Exercise brief »
From the first line to the last, restate the data word for word.

Information »
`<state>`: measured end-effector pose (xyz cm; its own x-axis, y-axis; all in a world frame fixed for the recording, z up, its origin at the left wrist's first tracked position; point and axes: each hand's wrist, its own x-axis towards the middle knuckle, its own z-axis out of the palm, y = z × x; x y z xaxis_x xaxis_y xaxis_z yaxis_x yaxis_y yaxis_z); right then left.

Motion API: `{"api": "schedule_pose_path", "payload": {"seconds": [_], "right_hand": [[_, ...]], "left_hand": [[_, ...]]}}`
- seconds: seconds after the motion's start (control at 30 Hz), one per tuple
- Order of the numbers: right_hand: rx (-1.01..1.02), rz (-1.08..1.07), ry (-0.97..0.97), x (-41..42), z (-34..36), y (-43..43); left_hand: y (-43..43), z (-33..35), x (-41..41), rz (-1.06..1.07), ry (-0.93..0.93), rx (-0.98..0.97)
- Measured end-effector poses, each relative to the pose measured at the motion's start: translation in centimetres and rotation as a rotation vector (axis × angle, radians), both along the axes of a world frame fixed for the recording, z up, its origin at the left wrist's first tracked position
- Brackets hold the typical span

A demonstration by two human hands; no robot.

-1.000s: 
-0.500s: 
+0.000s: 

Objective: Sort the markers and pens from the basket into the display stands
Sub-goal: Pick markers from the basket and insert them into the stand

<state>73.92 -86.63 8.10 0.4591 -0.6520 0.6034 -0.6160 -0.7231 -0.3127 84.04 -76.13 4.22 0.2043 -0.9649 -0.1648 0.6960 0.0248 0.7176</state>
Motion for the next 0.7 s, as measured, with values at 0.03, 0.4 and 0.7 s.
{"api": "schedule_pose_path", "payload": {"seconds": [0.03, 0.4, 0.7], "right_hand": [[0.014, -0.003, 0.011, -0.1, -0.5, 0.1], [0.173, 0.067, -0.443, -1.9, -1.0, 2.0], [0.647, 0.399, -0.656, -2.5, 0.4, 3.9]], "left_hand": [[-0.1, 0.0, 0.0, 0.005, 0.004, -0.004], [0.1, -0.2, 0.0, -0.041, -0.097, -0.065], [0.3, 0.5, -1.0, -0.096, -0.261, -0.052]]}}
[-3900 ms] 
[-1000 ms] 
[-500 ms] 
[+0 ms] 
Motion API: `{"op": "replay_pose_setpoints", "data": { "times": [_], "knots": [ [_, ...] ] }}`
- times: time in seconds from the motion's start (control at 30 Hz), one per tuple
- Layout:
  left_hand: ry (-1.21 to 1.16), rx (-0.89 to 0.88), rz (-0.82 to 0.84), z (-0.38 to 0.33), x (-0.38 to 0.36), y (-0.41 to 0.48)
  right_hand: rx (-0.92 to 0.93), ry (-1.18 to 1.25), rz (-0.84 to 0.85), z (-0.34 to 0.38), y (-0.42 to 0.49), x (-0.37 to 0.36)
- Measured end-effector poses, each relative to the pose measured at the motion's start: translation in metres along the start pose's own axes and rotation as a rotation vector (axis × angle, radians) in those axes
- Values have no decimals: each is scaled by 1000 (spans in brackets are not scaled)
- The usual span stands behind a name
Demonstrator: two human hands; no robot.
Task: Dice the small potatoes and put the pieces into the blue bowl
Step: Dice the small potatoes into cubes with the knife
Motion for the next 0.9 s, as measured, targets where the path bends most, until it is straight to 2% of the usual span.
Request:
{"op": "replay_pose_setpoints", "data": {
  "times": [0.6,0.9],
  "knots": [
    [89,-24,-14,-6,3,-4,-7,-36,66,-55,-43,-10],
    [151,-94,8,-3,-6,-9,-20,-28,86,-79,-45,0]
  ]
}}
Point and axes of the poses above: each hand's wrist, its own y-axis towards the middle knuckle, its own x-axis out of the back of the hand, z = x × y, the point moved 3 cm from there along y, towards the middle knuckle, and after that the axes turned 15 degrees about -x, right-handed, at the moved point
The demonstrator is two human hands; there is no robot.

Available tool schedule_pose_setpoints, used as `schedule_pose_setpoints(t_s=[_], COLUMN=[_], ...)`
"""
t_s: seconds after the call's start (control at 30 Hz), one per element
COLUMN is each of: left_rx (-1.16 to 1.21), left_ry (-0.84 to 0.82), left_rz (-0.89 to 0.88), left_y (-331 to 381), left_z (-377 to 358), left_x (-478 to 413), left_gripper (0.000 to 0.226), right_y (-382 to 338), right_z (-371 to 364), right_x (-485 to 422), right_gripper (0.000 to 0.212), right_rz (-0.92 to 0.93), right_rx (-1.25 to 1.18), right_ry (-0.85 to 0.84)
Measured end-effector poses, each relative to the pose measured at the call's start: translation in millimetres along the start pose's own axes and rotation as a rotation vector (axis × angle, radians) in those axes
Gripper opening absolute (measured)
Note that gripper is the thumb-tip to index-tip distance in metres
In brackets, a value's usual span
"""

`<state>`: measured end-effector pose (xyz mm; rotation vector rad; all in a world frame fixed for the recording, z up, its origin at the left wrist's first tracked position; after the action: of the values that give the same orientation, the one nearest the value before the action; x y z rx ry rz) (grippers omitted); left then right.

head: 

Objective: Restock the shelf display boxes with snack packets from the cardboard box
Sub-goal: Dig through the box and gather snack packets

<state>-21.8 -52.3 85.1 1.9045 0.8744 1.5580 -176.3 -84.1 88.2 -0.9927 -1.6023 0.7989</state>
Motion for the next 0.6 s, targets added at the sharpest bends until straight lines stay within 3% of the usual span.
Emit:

Result for this exercise »
`<state>`: measured end-effector pose (xyz cm; its own x-axis, y-axis; all in a world frame fixed for the recording, z up, its origin at the left wrist's first tracked position; point and axes: each hand's wrist, its own x-axis towards the middle knuckle, its own z-axis out of the palm, y = z × x; x y z xaxis_x xaxis_y xaxis_z yaxis_x yaxis_y yaxis_z); right then left.

Motion API: `{"api": "schedule_pose_path", "payload": {"seconds": [_], "right_hand": [[_, ...]], "left_hand": [[_, ...]]}}`
- seconds: seconds after the motion's start (control at 30 Hz), one per tuple
- Order of the numbers: right_hand: rx (-1.01..1.02), rz (-1.08..1.07), ry (-0.97..0.97), x (-41..42), z (-34..36), y (-43..43); left_hand: y (-43..43), z (-33..35), x (-41..41), rz (-1.06..1.07), ry (-0.93..0.93), rx (-0.98..0.97)
- Measured end-effector poses, each relative to the pose measured at the motion's start: translation in centimetres and rotation as a rotation vector (axis × angle, radians), both along the axes of a world frame fixed for the recording, z up, its origin at the left wrist's first tracked position
- Brackets hold the typical span

A demonstration by two human hands; no robot.

-1.000s: 
-0.500s: 
+0.000s: 

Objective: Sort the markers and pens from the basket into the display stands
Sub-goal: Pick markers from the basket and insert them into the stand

<state>73.92 -86.63 8.10 0.4591 -0.6520 0.6034 -0.6160 -0.7231 -0.3127 84.04 -76.13 4.22 0.2043 -0.9649 -0.1648 0.6960 0.0248 0.7176</state>
Motion for the next 0.7 s, as measured, with values at 0.03, 0.4 and 0.7 s.
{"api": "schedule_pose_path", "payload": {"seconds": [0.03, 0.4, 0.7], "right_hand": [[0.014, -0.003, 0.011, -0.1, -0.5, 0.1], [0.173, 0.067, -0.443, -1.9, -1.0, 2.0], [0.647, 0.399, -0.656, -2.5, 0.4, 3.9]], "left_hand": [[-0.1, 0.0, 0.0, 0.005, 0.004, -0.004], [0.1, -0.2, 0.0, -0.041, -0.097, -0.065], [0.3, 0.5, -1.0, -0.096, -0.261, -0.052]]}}
[-3900 ms] 
[-1000 ms] 
[-500 ms] 
[+0 ms] 
Motion API: `{"op": "replay_pose_setpoints", "data": { "times": [_], "knots": [ [_, ...] ] }}`
- times: time in seconds from the motion's start (control at 30 Hz), one per tuple
- Layout:
  left_hand: ry (-1.21 to 1.16), rx (-0.89 to 0.88), rz (-0.82 to 0.84), z (-0.38 to 0.33), x (-0.38 to 0.36), y (-0.41 to 0.48)
  right_hand: rx (-0.92 to 0.93), ry (-1.18 to 1.25), rz (-0.84 to 0.85), z (-0.34 to 0.38), y (-0.42 to 0.49), x (-0.37 to 0.36)
- Measured end-effector poses, each relative to the pose measured at the motion's start: translation in metres along the start pose's own axes and rotation as a rotation vector (axis × angle, radians) in those axes
- Values have no decimals: each is scaled by 1000 (spans in brackets are not scaled)
- The usual span stands behind a name
Demonstrator: two human hands; no robot.
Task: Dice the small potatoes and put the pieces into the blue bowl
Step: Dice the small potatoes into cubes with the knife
Motion for the next 0.9 s, as measured, targets where the path bends most, until it is straight to 2% of the usual span.
Request:
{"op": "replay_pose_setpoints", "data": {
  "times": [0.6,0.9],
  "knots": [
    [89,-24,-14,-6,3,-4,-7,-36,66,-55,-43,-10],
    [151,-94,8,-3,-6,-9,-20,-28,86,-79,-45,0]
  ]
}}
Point and axes of the poses above: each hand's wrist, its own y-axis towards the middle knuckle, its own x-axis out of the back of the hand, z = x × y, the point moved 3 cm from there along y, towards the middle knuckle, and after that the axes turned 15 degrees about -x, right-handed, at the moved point
The demonstrator is two human hands; there is no robot.

Available tool schedule_pose_setpoints, used as `schedule_pose_setpoints(t_s=[_], COLUMN=[_], ...)`
"""
t_s: seconds after the call's start (control at 30 Hz), one per element
COLUMN is each of: left_rx (-1.16 to 1.21), left_ry (-0.84 to 0.82), left_rz (-0.89 to 0.88), left_y (-331 to 381), left_z (-377 to 358), left_x (-478 to 413), left_gripper (0.000 to 0.226), right_y (-382 to 338), right_z (-371 to 364), right_x (-485 to 422), right_gripper (0.000 to 0.212), right_rz (-0.92 to 0.93), right_rx (-1.25 to 1.18), right_ry (-0.85 to 0.84)
Measured end-effector poses, each relative to the pose measured at the call's start: translation in millimetres along the start pose's own axes and rotation as a rotation vector (axis × angle, radians) in those axes
Gripper opening absolute (measured)
Note that gripper is the thumb-tip to index-tip distance in metres
In brackets, a value's usual span
"""

`<state>`: measured end-effector pose (xyz mm; rotation vector rad; all in a world frame fixed for the recording, z up, its origin at the left wrist's first tracked position; after the action: of the values that give the same orientation, the one nearest the value before the action; x y z rx ry rz) (grippers omitted); left then right.

head: 

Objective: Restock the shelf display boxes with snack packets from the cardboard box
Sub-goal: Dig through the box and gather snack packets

<state>-21.8 -52.3 85.1 1.9045 0.8744 1.5580 -176.3 -84.1 88.2 -0.9927 -1.6023 0.7989</state>
Motion for the next 0.6 s, targets added at the sharpest bends until straight lines stay within 3% of the usual span.
Emit:

This output has come to an end.